Alrighty then..........!!!!
Our mega-monster-size supercomputer is a 119 ExaFLOPS SUSTAINED using cpu dies running at 128 bits wide at 60 GHz GaAs for Signed and UnSigned Integer, Floating Point, Fixed Point numbers and RGBA/YCbCrA/HSLA pixel types processing. This is a CISC computing device. (i.e. general purpose combined CPU/GPU/DSP Complex Instruction Set Computing)
The Vector/Array Processor dies are much much simpler and are RISC (Reduced Instruction Set Computing) devices and run at 2 THz (Two TeraHertz) as their cores are much smaller and simpler.
We are just now combining the two devices into a single combined chip die where one CISC cpu side runs at 60 GHz and the other side is a 2 THz Vector/Array processor that has 65536 by 65536 mini-RISC-cores at 128-bits wide that work SIMULTANEOUS in a synchronized fashion for the data types of Int/FP/FXP/RGBA/YCbCrA/HSLA. This vector/array processor part of the chip has a series of named internal registers and SRAM-like caches assigned to each mini-core at the full 2 THz!

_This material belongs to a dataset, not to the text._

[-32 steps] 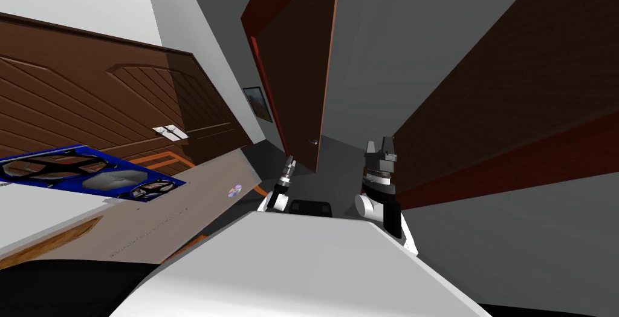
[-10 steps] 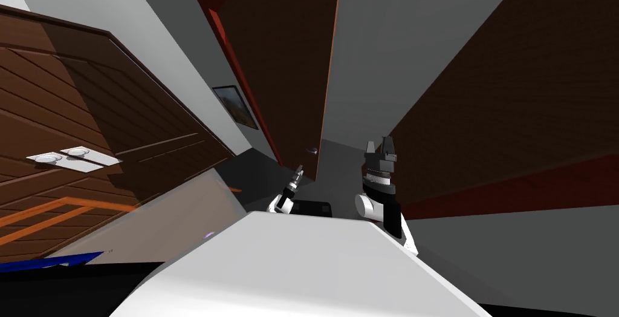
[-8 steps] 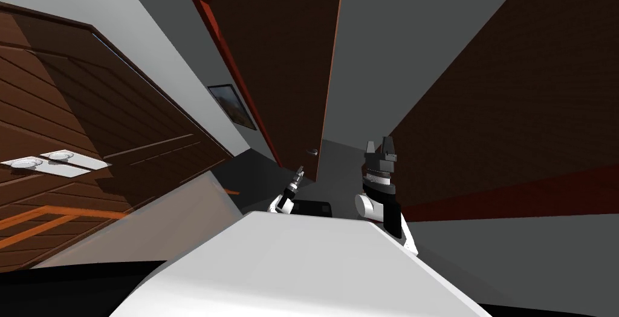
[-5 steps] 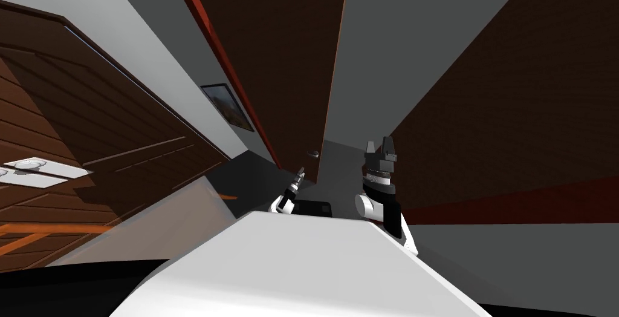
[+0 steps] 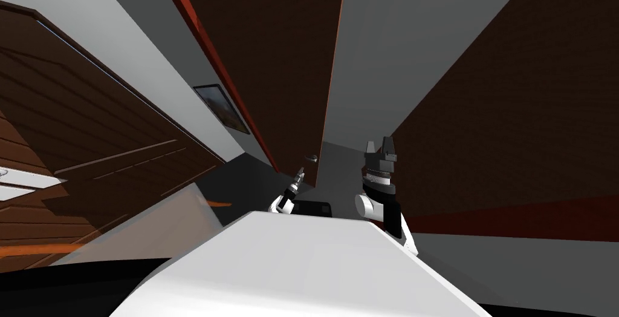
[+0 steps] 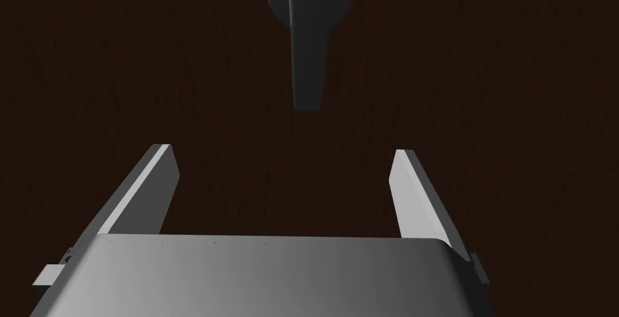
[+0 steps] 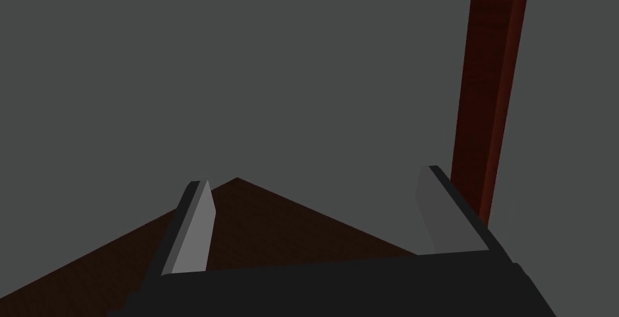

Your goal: Push the door open

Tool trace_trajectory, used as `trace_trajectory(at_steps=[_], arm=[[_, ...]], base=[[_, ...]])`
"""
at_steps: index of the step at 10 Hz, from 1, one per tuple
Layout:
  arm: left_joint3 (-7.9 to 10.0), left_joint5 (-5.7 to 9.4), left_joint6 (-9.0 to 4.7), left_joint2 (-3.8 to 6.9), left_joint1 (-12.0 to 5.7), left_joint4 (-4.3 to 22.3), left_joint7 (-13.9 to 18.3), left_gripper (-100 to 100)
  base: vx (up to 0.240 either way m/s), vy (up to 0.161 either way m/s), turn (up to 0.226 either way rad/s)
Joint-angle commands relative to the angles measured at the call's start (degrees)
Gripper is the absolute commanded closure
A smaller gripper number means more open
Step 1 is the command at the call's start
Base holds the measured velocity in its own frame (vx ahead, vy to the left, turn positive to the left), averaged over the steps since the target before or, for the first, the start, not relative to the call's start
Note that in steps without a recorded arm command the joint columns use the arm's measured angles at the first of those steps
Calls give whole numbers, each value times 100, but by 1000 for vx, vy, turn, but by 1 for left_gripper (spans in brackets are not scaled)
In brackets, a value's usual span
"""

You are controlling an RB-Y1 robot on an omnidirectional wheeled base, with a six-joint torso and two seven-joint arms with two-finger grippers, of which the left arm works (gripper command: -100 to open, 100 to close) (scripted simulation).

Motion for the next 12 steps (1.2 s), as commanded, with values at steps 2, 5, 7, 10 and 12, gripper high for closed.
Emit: trace_trajectory(at_steps=[2, 5, 7, 10, 12], arm=[[50, 15, -30, -16, -46, 88, -20, -100], [107, 33, -49, -78, -99, 179, -44, -100], [140, 43, -60, -136, -129, 231, -57, -100], [128, 39, -53, -114, -117, 208, -50, 100], [128, 39, -53, -114, -117, 208, -50, 100]], base=[[188, -91, -33], [219, -69, -31], [169, -75, -27], [12, -5, -1], [-18, 8, -2]])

The RISC array processor side does only very simple Integer and Real number tasks such as Add, Subtract, Multiply, Divide, Root, Square, Cube, Square Root, Nth Root, PowerOf, and then the bitwise tasks such as SHR, SHL, AND, OR, XOR, NOT, ROTATE BITS, SWAP BITS, REVERSE, MOVE, COPY bits AND a hardware-based 2D-XY up-to-16x16-value convolution filter and a 3D-XYZ 16x16x16 value convolution filter. There is no super-pipelining or advanced branch prediction or hyperthreading! Each core does only one task or operation at a time in serial that processes only from One to 256 data values (i.e. an up to 16x16 2D-XY convolution filter) However each set of cores in a processing block is synchronized with its neighbouring mini-cores ensuring that ALL data values get processed and finished at the same time! This is somewhat similar to SIMD-like (Single Instruction, Multiple Data) vector instructions used on common GPU's.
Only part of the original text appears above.